* **What to produce**: Return exactly the span of lines in the following data that opens with the line containing "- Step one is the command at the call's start" and closes with the line containing "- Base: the". Include nothing else.

* **Dataset extract**:
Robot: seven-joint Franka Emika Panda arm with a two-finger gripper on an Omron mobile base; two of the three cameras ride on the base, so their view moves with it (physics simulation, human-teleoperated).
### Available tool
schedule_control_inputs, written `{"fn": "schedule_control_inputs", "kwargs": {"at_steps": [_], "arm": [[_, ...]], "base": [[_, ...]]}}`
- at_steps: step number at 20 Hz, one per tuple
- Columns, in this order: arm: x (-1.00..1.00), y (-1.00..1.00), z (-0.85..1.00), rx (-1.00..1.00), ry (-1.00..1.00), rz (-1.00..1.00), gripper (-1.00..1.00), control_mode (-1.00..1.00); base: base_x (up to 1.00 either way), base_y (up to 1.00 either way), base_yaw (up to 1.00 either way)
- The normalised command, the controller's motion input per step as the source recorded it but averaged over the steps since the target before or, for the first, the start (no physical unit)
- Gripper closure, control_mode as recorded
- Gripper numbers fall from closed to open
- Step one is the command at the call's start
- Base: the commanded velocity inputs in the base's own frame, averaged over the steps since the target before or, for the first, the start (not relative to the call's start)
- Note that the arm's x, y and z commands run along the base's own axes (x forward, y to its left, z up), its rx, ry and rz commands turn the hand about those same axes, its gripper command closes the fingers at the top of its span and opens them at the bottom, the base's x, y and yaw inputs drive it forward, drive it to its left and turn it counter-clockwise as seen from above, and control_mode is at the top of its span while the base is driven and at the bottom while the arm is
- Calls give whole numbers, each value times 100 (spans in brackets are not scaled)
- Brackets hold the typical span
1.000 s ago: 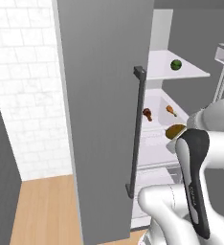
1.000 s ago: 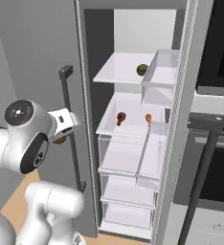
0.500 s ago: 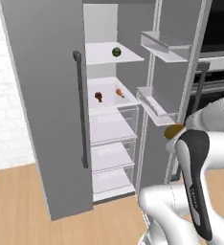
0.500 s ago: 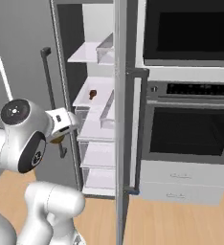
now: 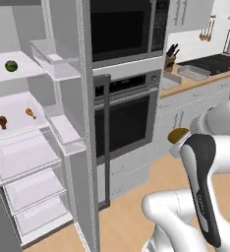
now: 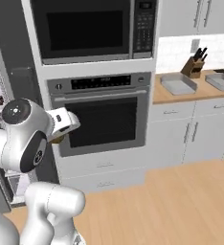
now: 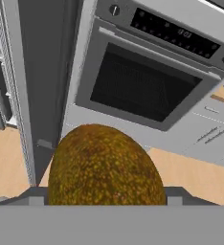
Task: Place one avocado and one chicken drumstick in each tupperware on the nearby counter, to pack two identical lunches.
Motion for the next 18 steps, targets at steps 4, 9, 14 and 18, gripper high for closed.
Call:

* **Task result**:
- Step one is the command at the call's start
- Base: the commanded velocity inputs in the base's own frame, averaged over the steps since the target before or, for the first, the start (not relative to the call's start)

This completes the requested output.